To try answering that question, Pinto and his colleagues organized American cities into groups in terms of their movement in three areas: home price appreciation, wage and job growth, and new construction activity. Chicago scored relatively high on price growth, lower-than-average employment improvements and sluggishly in terms of new construction, a combination that worries Pinto. “That’s hanging on the Chicago market,” he said. As interest rates continue their downward slide and as rents increase, more Chicagoans are going to look to buy their own homes, only exacerbating the affordability problems here. “New construction isn’t there as a release valve.”

At least from an interest rate perspective, however, this is still a relatively new story. This time last year, few were predicting such low interest rates would be the norm in 2019. And new residential construction is a product that requires a lot of lead time. “It hasn’t been a year yet since rates really plummeted,” Pinto said, and for builders, “a year is really rapid.” But low rates and relatively easy lending conditions have flooded the market with more buyers just as inventory was starting to become more plentiful. 

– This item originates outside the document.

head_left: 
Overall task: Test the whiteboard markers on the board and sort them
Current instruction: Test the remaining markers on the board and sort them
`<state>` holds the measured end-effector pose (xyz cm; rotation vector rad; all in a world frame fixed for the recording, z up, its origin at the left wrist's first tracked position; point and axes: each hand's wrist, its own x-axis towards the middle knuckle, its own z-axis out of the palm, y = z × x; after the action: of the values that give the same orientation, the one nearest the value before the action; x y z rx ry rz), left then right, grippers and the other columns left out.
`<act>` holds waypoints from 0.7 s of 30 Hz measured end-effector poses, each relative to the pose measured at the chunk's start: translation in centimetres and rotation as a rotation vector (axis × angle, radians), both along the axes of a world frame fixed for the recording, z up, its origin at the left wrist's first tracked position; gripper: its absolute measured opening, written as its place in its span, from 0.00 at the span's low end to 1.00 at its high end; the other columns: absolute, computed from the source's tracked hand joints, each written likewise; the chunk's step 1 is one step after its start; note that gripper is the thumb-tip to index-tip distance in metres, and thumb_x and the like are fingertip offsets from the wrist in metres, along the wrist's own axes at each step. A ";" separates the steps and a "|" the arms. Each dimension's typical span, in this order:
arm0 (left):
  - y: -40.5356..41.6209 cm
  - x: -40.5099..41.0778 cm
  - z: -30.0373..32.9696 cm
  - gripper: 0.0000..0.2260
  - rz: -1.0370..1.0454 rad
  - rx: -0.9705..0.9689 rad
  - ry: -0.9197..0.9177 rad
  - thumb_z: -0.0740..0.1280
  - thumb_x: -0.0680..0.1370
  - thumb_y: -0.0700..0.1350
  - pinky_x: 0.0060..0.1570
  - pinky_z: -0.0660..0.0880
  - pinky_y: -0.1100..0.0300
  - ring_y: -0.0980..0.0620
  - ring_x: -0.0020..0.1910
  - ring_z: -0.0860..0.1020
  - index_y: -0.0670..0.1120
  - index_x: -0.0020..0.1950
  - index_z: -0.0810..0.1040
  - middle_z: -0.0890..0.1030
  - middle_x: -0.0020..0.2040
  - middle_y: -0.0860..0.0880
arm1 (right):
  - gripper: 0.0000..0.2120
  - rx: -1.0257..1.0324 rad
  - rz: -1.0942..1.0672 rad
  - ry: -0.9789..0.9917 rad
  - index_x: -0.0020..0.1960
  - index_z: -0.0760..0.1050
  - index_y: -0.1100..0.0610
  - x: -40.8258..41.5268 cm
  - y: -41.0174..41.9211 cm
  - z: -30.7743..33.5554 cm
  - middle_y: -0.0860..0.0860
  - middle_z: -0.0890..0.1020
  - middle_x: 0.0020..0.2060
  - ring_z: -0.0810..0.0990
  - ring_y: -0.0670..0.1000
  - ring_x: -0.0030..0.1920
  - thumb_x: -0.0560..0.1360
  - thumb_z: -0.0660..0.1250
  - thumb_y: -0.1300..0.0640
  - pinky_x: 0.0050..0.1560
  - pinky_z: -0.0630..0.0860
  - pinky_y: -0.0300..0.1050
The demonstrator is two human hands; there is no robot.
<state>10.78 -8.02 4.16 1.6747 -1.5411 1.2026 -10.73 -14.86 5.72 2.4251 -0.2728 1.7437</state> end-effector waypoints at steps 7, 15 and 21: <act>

“Demand is going to be very high,” Pinto said. “This is potentially going to bode poorly for Chicago.”

There’s also a stark difference in the type of housing that’s lacking. To get at this factor, the AEI Housing Center broke their data into two economic sectors: entry-level and move-up. In terms of how home prices have increased from a year ago, move-up buyers in Chicagoland have only seen about 1 percent appreciation. Entry-level buyers, on the other hand, have seen prices go up by three times that amount. Inventory is also a tale of two markets: Months’ supply is just 2.6 for lower-priced properties while it’s 6.5 months for the more expensive units. 

In terms of what builders are contributing to Chicago’s housing stock, the region falls well behind national levels. New construction makes up less than one percent of the homes coming on the market in Chicago, while that number is 2.1 percent nationwide. The overall share of new construction in terms of entry-level sales in Chicago is just 1.9 percent, while the move-up sector gets 7.9 percent of its sales from new construction. On a national level, those numbers are 5.4 percent and 18.6 percent, respectively. 

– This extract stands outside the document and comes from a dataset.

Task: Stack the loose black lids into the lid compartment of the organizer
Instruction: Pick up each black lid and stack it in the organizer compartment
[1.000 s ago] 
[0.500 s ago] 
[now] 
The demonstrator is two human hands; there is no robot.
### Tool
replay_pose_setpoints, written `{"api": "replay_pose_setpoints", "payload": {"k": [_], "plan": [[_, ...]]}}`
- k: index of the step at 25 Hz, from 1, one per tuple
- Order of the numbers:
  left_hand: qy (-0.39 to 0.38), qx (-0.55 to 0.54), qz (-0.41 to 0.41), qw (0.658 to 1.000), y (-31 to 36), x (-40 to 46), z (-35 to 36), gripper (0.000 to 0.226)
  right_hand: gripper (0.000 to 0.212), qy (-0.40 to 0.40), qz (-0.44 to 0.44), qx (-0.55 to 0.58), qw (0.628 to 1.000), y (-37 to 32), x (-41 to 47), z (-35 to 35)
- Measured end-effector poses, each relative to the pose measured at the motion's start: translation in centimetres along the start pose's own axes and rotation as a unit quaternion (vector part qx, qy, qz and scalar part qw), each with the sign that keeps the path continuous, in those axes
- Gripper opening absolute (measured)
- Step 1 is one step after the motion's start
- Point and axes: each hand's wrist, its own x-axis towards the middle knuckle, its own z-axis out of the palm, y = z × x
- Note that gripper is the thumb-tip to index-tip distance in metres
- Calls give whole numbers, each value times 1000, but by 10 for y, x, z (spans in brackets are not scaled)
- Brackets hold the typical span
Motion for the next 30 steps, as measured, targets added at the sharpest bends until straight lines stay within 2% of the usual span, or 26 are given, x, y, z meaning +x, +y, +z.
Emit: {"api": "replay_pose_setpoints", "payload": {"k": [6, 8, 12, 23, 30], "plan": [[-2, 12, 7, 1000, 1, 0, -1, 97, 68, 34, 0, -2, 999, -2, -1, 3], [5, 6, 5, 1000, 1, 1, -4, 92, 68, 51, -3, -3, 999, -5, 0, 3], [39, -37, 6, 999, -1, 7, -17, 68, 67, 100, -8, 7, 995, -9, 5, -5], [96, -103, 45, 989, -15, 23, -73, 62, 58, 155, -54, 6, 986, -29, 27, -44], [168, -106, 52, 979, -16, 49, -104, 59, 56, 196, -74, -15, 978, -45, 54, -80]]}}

So if the national line about material prices and lack of skilled labor isn’t what’s holding back new construction in cities like Chicago, what is? First of all, labor costs are a simplistic way of looking at shortages. Rather than blaming high wages for the cost of construction in Los Angeles for example, Pinto suggested that really it’s the fact that tradesmen are more plentiful in lower-cost markets because their wages stretch further there. Also, while the actual cost of land is relatively stable, a more reliable and geographically linked problem for local builders is local permitting and regulatory delays, as well as impact fees.   

And assuming Pinto and his colleagues are right about the fact that lower lumber prices and an even labor market won’t bring new construction roaring back to Chicago, what will? One solution that’s piqued interest at the AEI Housing Center is enabling more accessory dwelling units and two- to four-flat buildings. Pinto said recent changes to single-family zoning laws in Oregon and Minneapolis are gaining traction because they don’t generate a lot of new rules for developers, and they work off of theories that have demonstrated successes over the long run. Incremental increases in density (say, a handful of two-flats where there was once single-family housing, as opposed to a big new high-rise) means cities don’t need to invest in a lot of new infrastructure. In fact, such density levels are closer to what many cities saw with the Baby Boom in the 1950s.  “A very small change in land use laws can have a huge impact,” Pinto said. “It brings middle level housing to the fore.”